| name | analysis-graphing |
| description | RenoDX workflow for creating readable analysis graphs and plots from shader math, CSVs, EXRs, LUTs, hue sweeps, tone curves, gamut comparisons, energy/scalar maps, and test-pattern statistics. Use when graphing, plotting, visualizing, comparing curves, making dark-theme matplotlib figures, or avoiding repeated one-off plot scripts. |
| argument-hint | data source, variables to compare, output path, units/axis scale, and whether the graph is scratch or durable |
RenoDX Analysis Graphing
Use this small skill for plots and graphs. Larger skills should call this out instead of embedding graphing rules.
Boundaries
- Focus on visualizing data, not generating source test images or editing shaders.
- Keep one-off plots and source scripts in a scratch output path unless the graph becomes a durable analysis artifact.
- Promote repeated graph workflows into
tools/analysis/ with the data export beside the image.
- Prefer
matplotlib for Python analysis unless an existing script in the same workflow already uses another plotting library.
- Use
bt2020-png-generation for final HDR PQ PNG writing and signaling.
- Use
hdr-test-pattern-generation for ramps, sweeps, charts, and synthetic image inputs.
Default style
- Use a dark theme by default:
plt.style.use("dark_background").
- Save readable static images: usually PNG at
dpi=150 to 180.
- Choose figure sizes for labels first, not minimum pixels; common overview plots are
14x9, 16x11, or 17x11 inches.
- Close figures after saving to avoid leaking state in batch scripts.

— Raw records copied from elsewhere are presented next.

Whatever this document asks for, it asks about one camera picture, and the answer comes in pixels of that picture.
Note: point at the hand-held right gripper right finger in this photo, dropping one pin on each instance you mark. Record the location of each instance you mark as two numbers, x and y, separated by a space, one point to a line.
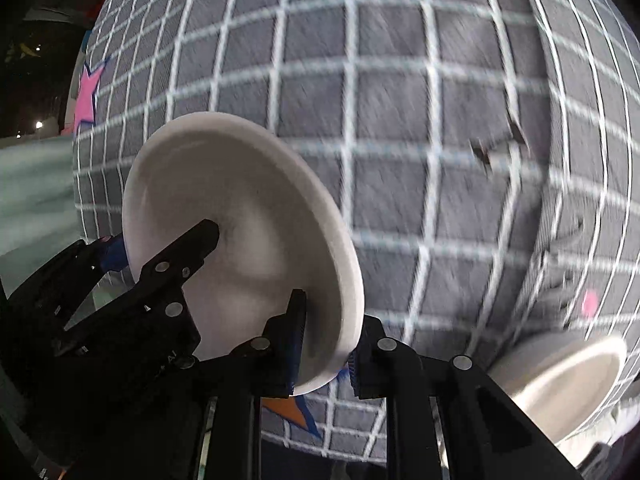
356 367

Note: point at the large white round plate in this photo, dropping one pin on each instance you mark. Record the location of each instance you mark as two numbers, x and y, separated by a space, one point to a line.
240 170

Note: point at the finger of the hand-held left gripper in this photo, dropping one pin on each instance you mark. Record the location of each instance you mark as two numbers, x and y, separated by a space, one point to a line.
180 255
112 255

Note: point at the pale green cloth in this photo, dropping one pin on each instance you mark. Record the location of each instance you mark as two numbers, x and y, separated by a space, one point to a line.
35 195

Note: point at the grey checked tablecloth with stars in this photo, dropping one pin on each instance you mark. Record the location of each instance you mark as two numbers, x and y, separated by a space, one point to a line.
400 110

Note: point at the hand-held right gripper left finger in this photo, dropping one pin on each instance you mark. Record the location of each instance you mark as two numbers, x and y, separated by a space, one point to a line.
296 345

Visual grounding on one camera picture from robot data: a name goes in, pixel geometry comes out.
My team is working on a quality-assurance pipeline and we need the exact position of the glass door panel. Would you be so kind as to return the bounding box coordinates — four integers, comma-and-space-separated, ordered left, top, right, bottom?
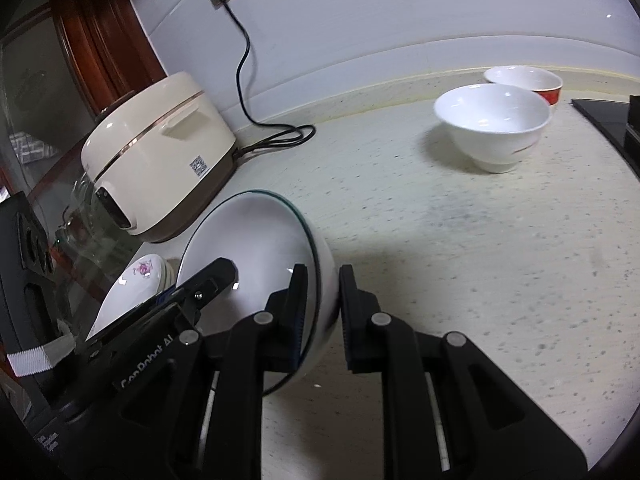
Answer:
0, 0, 146, 281

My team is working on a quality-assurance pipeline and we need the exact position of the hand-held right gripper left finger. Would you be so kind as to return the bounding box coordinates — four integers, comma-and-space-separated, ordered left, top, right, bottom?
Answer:
107, 262, 311, 480

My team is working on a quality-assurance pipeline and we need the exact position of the small floral white plate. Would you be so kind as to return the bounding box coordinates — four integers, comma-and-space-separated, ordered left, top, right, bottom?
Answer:
91, 254, 166, 342

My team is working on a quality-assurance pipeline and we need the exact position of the black glass gas stove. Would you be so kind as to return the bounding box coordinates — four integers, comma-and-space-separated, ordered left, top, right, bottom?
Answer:
571, 94, 640, 181

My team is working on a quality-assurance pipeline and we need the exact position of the red-brown wooden door frame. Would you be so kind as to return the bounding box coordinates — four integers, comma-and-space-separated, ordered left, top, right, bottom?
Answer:
47, 0, 168, 117

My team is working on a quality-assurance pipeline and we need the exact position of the red patterned white bowl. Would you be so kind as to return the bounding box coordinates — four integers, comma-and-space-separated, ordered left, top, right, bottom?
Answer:
483, 66, 564, 107

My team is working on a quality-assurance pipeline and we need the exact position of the black power cable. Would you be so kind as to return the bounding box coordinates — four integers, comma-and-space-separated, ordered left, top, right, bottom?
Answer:
212, 0, 317, 158

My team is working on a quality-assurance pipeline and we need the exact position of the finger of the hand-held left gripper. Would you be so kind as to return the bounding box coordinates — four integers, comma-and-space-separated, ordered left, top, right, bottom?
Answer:
85, 287, 183, 343
176, 257, 237, 327

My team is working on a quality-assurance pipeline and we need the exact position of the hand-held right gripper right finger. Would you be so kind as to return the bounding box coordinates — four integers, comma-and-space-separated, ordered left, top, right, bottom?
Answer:
339, 263, 588, 480

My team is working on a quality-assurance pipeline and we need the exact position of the cream rice cooker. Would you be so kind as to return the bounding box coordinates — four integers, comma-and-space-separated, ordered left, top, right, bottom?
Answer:
80, 71, 237, 244

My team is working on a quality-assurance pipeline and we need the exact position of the large green-rimmed white bowl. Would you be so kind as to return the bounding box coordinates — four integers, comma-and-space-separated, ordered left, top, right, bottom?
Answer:
176, 189, 338, 396

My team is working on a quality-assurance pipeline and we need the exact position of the plain white bowl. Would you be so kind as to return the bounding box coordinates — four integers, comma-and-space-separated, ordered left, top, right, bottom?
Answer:
433, 83, 554, 174

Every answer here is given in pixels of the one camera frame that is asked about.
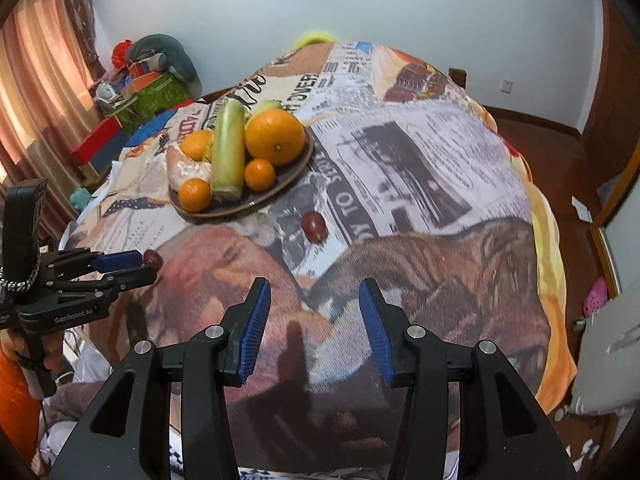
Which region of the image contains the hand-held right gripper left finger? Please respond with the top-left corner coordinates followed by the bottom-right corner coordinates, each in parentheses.
top-left (50, 276), bottom-right (273, 480)

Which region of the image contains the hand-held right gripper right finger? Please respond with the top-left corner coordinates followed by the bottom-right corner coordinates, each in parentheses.
top-left (359, 277), bottom-right (581, 480)

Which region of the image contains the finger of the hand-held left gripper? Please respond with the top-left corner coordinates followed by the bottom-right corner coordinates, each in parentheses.
top-left (42, 249), bottom-right (146, 282)
top-left (50, 266), bottom-right (159, 307)

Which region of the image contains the mandarin orange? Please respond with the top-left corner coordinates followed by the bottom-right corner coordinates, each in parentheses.
top-left (179, 130), bottom-right (216, 162)
top-left (178, 178), bottom-right (213, 213)
top-left (243, 158), bottom-right (277, 193)

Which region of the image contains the sugarcane piece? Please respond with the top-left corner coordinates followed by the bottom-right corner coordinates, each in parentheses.
top-left (210, 98), bottom-right (247, 201)

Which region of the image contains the purple round plate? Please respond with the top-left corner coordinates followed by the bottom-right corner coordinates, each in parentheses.
top-left (168, 122), bottom-right (316, 221)

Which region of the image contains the large orange with sticker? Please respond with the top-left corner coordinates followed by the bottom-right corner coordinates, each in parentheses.
top-left (244, 108), bottom-right (307, 167)

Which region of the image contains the person's left hand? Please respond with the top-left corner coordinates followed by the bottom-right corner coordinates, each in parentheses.
top-left (42, 331), bottom-right (66, 375)

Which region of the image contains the red box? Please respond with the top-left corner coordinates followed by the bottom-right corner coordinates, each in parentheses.
top-left (70, 116), bottom-right (126, 168)

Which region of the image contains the printed blanket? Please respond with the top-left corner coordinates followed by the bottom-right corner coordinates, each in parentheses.
top-left (60, 40), bottom-right (578, 476)

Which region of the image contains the orange box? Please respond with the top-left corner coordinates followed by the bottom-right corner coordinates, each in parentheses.
top-left (122, 71), bottom-right (173, 98)

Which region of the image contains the orange striped curtain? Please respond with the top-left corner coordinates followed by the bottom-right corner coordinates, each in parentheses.
top-left (0, 0), bottom-right (101, 181)

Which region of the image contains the pink slipper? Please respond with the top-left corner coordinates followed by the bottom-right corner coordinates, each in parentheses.
top-left (584, 277), bottom-right (610, 317)

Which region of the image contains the grey padded board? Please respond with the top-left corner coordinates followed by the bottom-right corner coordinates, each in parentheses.
top-left (567, 285), bottom-right (640, 416)

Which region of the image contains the brown tied curtain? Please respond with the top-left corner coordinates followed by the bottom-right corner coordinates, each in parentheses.
top-left (47, 0), bottom-right (108, 81)

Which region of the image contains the white panel wardrobe door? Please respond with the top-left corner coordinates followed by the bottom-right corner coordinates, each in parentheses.
top-left (590, 160), bottom-right (640, 301)

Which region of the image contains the yellow curved cushion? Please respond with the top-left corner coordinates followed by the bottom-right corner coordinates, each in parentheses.
top-left (294, 30), bottom-right (341, 48)

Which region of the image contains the wooden door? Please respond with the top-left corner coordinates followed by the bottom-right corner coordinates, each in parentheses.
top-left (582, 0), bottom-right (640, 161)

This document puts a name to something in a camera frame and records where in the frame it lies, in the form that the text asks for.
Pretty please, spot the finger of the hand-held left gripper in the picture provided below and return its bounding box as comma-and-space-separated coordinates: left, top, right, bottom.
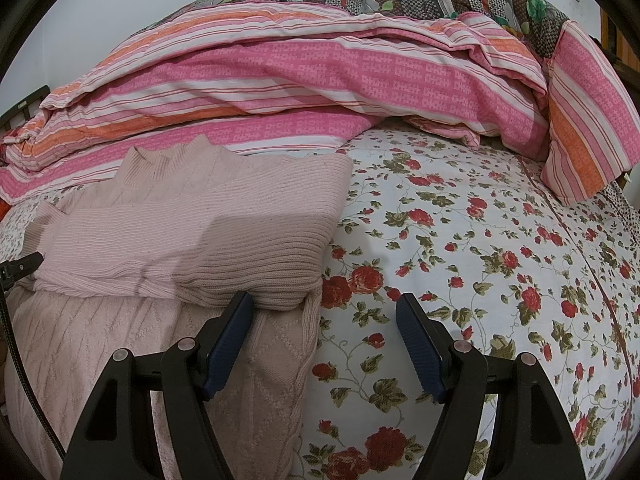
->
0, 254, 45, 283

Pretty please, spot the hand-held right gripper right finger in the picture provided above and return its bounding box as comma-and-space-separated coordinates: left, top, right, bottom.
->
395, 292, 586, 480

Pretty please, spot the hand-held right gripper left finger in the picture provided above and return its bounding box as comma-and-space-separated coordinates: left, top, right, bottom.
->
60, 290, 256, 480

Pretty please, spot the pink knit sweater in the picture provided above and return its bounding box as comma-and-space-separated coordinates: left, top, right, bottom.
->
5, 140, 353, 480

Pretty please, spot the white rose-print bed sheet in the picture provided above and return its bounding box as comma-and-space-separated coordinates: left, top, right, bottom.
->
0, 127, 640, 480

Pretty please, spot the dark wooden headboard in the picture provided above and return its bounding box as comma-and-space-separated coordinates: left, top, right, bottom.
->
0, 85, 51, 133

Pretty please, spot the small-print floral cloth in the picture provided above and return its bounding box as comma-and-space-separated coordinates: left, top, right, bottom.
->
597, 180, 640, 246

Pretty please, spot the pink orange striped quilt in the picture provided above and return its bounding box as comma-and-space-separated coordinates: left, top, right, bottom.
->
0, 2, 638, 206

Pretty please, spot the brown wooden door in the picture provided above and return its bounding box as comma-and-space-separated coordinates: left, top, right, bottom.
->
600, 7, 623, 56

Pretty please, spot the black cable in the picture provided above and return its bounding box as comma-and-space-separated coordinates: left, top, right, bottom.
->
0, 285, 68, 461

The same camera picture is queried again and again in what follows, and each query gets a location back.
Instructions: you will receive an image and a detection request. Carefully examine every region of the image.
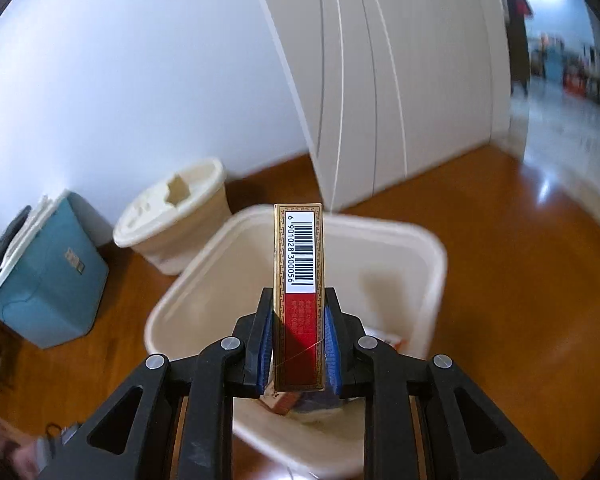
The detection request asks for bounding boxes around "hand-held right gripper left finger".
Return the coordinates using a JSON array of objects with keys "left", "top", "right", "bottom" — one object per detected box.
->
[{"left": 37, "top": 287, "right": 276, "bottom": 480}]

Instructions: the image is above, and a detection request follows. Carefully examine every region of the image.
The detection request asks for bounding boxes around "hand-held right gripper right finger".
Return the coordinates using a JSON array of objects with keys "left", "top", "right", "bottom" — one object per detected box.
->
[{"left": 324, "top": 287, "right": 561, "bottom": 480}]

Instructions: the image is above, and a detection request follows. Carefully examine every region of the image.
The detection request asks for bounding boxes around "red gold cigarette pack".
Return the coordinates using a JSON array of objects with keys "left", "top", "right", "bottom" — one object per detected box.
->
[{"left": 272, "top": 203, "right": 327, "bottom": 392}]

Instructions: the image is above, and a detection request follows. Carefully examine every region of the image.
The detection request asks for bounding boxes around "beige plastic trash bin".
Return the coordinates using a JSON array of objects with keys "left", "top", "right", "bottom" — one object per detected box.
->
[{"left": 145, "top": 205, "right": 449, "bottom": 479}]

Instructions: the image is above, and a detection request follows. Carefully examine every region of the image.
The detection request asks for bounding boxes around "beige mop bucket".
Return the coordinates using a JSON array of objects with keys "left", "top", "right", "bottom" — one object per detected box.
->
[{"left": 112, "top": 157, "right": 231, "bottom": 276}]

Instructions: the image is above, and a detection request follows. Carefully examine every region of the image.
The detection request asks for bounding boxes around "blue storage box white lid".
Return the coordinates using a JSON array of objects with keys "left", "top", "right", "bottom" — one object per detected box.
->
[{"left": 0, "top": 190, "right": 110, "bottom": 351}]

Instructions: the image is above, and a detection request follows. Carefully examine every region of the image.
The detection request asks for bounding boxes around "white door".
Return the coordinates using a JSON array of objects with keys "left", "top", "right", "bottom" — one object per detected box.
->
[{"left": 247, "top": 0, "right": 512, "bottom": 214}]

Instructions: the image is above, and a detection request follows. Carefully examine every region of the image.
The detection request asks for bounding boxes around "pile of black bags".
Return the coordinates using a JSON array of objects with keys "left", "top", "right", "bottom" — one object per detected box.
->
[{"left": 0, "top": 205, "right": 33, "bottom": 281}]

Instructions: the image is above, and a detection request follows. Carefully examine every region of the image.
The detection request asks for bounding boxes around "red crate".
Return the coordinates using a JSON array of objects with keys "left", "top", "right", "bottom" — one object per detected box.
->
[{"left": 562, "top": 72, "right": 588, "bottom": 97}]

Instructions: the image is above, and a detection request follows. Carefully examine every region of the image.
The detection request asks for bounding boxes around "coat rack with clothes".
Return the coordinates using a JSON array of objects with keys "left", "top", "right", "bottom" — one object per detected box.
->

- If the graph will be inspected in an issue or PR, prefer a single self-contained overview image plus any focused split images.
Plot checklist
For every generated graph, make the output self-describing:
- Title states the experiment and transform/version being compared.
- Axes include units: nits, linear RGB, PQ code value, hue degrees, stops, frame index, etc.
- Legends use stable method names matching CSV column names or shader function names.
- Include reference lines for anchors such as zero, diffuse white, mid-gray,
1.0, peak nits, or gamut boundary when relevant.
- Do not normalize silently. If data is normalized, show the normalization factor in the title, label, or CSV.
- Use log/stops axes only when the labels make the scale obvious.
- Save the plotted source data as CSV when values are generated rather than loaded from an existing CSV.
Common RenoDX graph types
| Graph type | Use for | Notes |
|---|
| Tone/inverse diagnostic curve | Vanilla vs RenoDRT/PsychoV/ACES matching | Mark diffuse white, mid-gray, peak, and shoulder anchors; inverse plots are for fitting/diagnosis, not final-frame inverse-tonemap strategy. |
| Gain/loss or delta plot | Comparing old/new math or fitted curves | Plot absolute output and error/delta, not only one. |
| Hue sweep | Gamut compression, hue preservation, negative-channel checks | Hue degrees on x-axis; include min/max channel or perceptual metric. |
| Gamut scatter / chip grid | BT.709, BT.2020, AP1/AP0 comparisons | State source gamut and adaptation path. |
| LUT/stat overview | LUT pair comparisons, channel summaries, error histograms | Keep CSV summaries beside the graph. |
| Image diagnostic panel | EXR/test-pattern before/after comparisons | Use fixed scales when comparing panels. |
Existing examples
- Dark plot template for a minimal reusable matplotlib setup.
tools/analysis/plot_cp2077_* for readable dark-theme multi-panel graphs.
tools/analysis/validate_mb_compress.py for hue sweep validation and CSV-plus-plot output.
- scratch
zelda_* curve and derivative plots.
Common mistakes to avoid
- Do not output light-theme graphs unless the user explicitly requests that style.
- Do not crop legends, tick labels, or colorbars; use
tight_layout() or explicit layout spacing.
- Do not mix scene-linear, display-linear nits, and encoded PQ values on one axis without clear labels.
- Do not present a graph without preserving the script or source CSV needed to reproduce it.
- Do not keep copying a repeated plotting scaffold across scratch scripts; promote the pattern when it recurs.